Worship for Sunday, September 1, 2024: Time after Pentecost
Jesus protests against human customs being given the weight of divine law while the essence of God’s law is ignored. True uncleanness comes not from external things but from the intentions of the human heart. Last week Jesus told us, “the words that I have spoken to you are spirit and life” (John 6:63). We who were washed in the word when we were born in the font return to it every Sunday to ask God to create in us clean hearts.
Worship for Sunday, August 18, 2024: Time after Pentecost
Wisdom prepares a feast, sets her table, and invites all to come and eat her bread and drink her wine. The first chapter of John’s gospel owes much to the biblical tradition that imagined Wisdom as existing before anything was created and having a role in the work of creation. Christ, the wisdom of God (1 Cor. 1:24), today invites us to eat his flesh and drink his blood. John’s gospel includes no account of the institution of the Lord’s supper, but here we can’t help hearing Jesus’ words as an invitation to the meal of bread and wine we share.
Worship for August 25, 2024: Time after Pentecost
In today’s gospel many people take offense at Jesus’ invitation to eat his flesh and drink his blood; even many of Jesus’ disciples peel off. This is the backdrop in John’s gospel for Peter’s confession of faith. “To whom can we go?” asks Peter, in words we sometime sing just before the gospel is read. “You have the words of eternal life.”
Worship for Sunday, August 11, 2024: Time after Pentecost
Jesus says that the bread of life he gives for the life of the world is his flesh, and whoever eats this bread has eternal life now and will be raised on the last day. We live in love, as Christ loved us and gave himself up for us. The whole purpose of life is giving yourself for the other.
Worship for Sunday, August 4, 2024: Time after Pentecost
Apparently not satisfied by Jesus’ feeding of thousands, some who were there press him for a sign of power; perhaps it is daily manna they want. As always in John’s gospel when people want a sign, Jesus offers himself. He is the bread come from heaven to give life to the world. He calls us to come to him and believe in him, and through that relationship to know the one who sent him.
Worship for July 21, 2024: Time after Pentecost
Mark’s gospel makes clear how great is the press of the crowd, with its countless needs to be met, on Jesus and his disciples. Yet in today’s gospel Jesus advises his disciples to get away and rest, to take care of themselves. Sometimes we think that when others are in great need we shouldn’t think of ourselves at all; but Jesus honors the caregivers’ need. We are sent from Christ’s table to care for others and for ourselves.
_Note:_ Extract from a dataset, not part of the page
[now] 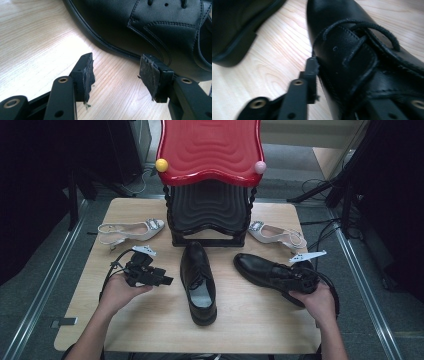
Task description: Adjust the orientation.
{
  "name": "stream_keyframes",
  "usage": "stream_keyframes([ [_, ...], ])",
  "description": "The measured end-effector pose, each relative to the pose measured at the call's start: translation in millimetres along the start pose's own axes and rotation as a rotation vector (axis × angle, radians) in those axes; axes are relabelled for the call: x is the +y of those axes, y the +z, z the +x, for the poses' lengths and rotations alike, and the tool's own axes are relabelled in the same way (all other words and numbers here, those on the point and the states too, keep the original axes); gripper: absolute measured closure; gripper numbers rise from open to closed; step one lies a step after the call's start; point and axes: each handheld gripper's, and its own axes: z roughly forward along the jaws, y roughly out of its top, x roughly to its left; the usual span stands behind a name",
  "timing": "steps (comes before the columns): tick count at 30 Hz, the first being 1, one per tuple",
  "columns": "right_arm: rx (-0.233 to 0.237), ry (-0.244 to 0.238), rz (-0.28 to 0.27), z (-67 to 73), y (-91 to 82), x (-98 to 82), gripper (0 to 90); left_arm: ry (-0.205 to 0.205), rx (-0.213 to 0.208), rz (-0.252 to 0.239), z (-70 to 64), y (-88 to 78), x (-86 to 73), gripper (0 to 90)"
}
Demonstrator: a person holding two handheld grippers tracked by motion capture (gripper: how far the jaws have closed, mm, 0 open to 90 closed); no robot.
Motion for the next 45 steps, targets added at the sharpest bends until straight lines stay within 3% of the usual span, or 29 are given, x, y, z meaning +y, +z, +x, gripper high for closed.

Worship for July 28, 2024: Time after Pentecost
Today is the first of five Sundays with gospel readings from John 6, the first four of which focus on Jesus as the bread of life. Today Jesus feeds thousands of people with five loaves and two fish. What we have, what we bring to Jesus’ table, seems like it will not be enough to meet all the needs we see around us. But it is not the adequacy of our supplies or our skills that finally makes the difference: it is the power of Jesus working in the littlest and least to transform this world into the world God desires, a world where all the hungry are satisfied.
Worship for Sunday, July 14, 2024: Time after Pentecost
John the Baptist speaks truth to power, and Herod had him killed. In Herod’s fear that Jesus is John returned from the dead, we may hear hope for the oppressed: all the prophets killed through the ages are alive in Jesus. We are called to witness to justice in company with them and to proclaim God’s saving love.
Worship for Sunday, July 7, 2024: Time after Pentecost
Jesus does great deeds of power and gives his disciples authority over demons. Yet none of this power is unilateral; it all must be received by faith. Jesus asks his disciples to go out without money or supplies so that they will be dependent on how others receive them. When we are sent from the assembly to witness and to heal, we are asked to be vulnerable, to be dependent on the reception of others. The Spirit always operates in the “between”: between Jesus and his Abba, between Jesus and us, between you and me, between us and those to whom we are sent.
Worship for Sunday, June 30, 2024: Time after Pentecost
A woman finds healing by touching Jesus’ cloak, and a girl is restored to life when he takes her by the hand. In both cases a boundary is crossed: in Jesus’ time the hemorrhaging woman was considered unclean, polluting others by her touch, and anyone who touched a corpse also became unclean. In Mark’s gospel Jesus breaks down barriers, from his first meal at a tax collector’s house to his last breath on the cross as the temple curtain is torn in two. We dare to touch Jesus in our “uncleanness” and to live as a community that defines no one as an outsider.